Mavis Kirkham – I saw her speak many times and I read many papers and finally she became my professor. I was so proud of her Northern-ness and her ability to say it like it is – like it truly is. I too share that approach but continue to learn when and where this directness has its uses.

Denis Walsh – worked with him and watched him develop into the ambassador for normal birth that he now is.  Concerned he is now seen as being on one side of the argument when I am aware he sees the whole picture and challenge. His workshops have changed many a midwife.

Marsden Wagner Pursuing the Birth Machine 1994 –  A scary book that all modern midwives should read.

Michel Odent – I heard him speak several times.  He is a very rare Obstetrician, who really believes in women and their ability to birth.  Birth without violence – says it all really. http://www.waysofthewisewoman.com

Andrea Robertson and Janet Balaskas for ‘Active Birth’  grounding that I use every day in practice.
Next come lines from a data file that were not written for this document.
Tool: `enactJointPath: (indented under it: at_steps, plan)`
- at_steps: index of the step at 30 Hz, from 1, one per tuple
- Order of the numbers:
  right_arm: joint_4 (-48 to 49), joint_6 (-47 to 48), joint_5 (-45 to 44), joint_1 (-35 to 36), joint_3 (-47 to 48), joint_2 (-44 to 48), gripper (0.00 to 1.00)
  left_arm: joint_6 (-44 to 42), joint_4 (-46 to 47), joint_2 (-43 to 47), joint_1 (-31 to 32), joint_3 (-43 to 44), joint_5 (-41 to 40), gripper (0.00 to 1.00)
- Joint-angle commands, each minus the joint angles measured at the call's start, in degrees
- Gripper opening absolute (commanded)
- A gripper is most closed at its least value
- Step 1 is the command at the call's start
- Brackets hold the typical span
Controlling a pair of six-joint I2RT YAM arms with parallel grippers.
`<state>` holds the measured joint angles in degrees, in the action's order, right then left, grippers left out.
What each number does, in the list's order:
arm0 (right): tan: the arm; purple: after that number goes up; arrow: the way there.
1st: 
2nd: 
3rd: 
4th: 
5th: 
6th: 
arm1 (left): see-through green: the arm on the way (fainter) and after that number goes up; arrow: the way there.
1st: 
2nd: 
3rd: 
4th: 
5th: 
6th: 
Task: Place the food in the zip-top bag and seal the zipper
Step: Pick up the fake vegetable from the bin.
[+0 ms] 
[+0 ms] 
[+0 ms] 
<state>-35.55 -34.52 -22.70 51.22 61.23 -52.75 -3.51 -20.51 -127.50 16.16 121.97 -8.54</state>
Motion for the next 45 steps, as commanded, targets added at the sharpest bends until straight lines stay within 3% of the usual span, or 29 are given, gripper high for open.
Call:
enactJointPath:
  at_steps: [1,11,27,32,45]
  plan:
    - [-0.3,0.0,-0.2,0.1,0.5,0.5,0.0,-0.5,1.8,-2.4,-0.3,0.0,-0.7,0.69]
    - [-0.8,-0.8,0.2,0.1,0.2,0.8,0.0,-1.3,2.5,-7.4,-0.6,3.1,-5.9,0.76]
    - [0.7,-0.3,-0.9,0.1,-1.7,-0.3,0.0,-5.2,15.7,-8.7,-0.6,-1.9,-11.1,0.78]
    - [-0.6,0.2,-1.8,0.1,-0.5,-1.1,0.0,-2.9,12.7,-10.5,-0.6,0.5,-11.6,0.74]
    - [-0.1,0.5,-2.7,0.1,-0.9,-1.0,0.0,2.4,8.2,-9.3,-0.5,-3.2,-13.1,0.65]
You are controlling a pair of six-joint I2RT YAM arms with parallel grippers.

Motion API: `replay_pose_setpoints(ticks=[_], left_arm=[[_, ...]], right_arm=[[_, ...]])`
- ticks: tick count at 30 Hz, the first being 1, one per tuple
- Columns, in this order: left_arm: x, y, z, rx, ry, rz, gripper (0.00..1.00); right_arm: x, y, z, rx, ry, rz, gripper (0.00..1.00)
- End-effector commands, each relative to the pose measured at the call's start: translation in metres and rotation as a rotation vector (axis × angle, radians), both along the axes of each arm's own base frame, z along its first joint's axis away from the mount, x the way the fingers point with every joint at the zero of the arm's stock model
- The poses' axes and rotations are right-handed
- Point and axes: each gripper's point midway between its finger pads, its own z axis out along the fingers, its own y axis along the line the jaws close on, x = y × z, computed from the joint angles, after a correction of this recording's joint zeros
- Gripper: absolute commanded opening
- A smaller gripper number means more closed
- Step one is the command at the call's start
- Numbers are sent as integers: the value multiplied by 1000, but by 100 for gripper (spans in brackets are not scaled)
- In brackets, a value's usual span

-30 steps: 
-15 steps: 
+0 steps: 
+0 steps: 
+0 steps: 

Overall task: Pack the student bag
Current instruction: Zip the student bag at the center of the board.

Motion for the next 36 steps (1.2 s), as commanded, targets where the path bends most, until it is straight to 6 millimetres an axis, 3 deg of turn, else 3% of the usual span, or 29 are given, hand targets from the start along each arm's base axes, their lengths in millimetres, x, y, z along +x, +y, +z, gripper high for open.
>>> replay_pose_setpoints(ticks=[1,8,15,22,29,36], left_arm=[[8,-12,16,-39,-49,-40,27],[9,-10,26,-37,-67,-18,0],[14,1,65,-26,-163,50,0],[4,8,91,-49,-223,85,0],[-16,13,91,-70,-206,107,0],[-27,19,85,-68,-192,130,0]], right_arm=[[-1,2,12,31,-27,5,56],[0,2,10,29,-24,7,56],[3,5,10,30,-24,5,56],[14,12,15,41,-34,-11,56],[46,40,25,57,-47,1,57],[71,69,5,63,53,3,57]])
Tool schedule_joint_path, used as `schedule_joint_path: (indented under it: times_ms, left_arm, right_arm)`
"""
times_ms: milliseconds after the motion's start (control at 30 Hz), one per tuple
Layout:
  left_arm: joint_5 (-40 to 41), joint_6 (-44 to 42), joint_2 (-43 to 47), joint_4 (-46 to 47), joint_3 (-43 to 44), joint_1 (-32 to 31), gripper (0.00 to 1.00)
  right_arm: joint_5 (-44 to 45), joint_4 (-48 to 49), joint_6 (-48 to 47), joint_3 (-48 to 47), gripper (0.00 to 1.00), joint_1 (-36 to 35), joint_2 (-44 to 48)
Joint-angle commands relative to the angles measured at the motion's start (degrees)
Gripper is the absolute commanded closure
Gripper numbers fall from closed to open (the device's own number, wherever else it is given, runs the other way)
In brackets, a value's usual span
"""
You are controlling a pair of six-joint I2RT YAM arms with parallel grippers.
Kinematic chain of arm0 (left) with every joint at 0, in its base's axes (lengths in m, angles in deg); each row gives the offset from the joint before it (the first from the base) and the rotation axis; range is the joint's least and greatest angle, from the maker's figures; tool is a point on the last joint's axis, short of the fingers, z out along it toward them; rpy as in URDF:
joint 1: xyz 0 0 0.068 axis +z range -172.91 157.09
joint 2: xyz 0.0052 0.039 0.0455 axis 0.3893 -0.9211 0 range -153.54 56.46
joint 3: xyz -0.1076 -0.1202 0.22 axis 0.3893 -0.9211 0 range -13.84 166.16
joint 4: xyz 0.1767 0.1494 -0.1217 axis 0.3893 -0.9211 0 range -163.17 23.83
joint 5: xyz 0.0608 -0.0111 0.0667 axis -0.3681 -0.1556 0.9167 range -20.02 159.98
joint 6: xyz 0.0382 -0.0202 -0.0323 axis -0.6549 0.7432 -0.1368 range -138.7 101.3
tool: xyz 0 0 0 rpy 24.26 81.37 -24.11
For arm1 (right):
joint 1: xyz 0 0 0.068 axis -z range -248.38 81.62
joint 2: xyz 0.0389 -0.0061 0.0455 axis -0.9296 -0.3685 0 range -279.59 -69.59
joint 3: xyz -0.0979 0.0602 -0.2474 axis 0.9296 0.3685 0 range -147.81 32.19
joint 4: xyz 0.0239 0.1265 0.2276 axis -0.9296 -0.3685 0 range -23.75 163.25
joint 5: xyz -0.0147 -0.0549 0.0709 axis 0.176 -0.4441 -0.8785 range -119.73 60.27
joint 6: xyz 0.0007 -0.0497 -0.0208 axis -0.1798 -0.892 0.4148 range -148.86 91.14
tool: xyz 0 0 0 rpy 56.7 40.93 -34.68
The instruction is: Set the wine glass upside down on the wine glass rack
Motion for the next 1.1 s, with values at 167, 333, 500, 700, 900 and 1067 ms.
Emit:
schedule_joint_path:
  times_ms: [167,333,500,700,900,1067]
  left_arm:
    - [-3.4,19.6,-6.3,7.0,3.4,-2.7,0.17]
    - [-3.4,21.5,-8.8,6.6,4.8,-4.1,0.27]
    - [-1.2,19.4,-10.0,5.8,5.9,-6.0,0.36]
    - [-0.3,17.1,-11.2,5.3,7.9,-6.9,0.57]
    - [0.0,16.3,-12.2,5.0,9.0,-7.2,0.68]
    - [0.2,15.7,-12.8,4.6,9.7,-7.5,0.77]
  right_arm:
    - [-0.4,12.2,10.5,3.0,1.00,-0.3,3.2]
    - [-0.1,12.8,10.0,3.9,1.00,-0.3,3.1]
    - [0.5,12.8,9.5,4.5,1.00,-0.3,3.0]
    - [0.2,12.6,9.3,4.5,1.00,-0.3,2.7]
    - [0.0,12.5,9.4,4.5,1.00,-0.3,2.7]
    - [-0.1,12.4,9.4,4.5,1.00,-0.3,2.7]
I had a very “normal” oriented training in Stockport UK and lots of “normal” birth experiences including twins and breech.  I did not enjoy my training I was always a challenger of the status quo, it made for a difficult ride.  I dislike the “because we have always done it that way” response.  It does not make it right.   The internet; modern communication devices; social expectation; and growing public accountability, make midwifery a very difficult profession but it is a rare and extraordinarily rewarding one.

I have a strong belief that women can birth with minimal help, but it is also the case that a growing number of others do require lots of support, skills , experience and intervention to achieve the best possible birth for them.  Birth is a scary time and modern society requires more of women now than just producing babies. Our changing times require midwives and medical men who can adapt to that change. I hope to help midwives to do just that in my later midwifery years.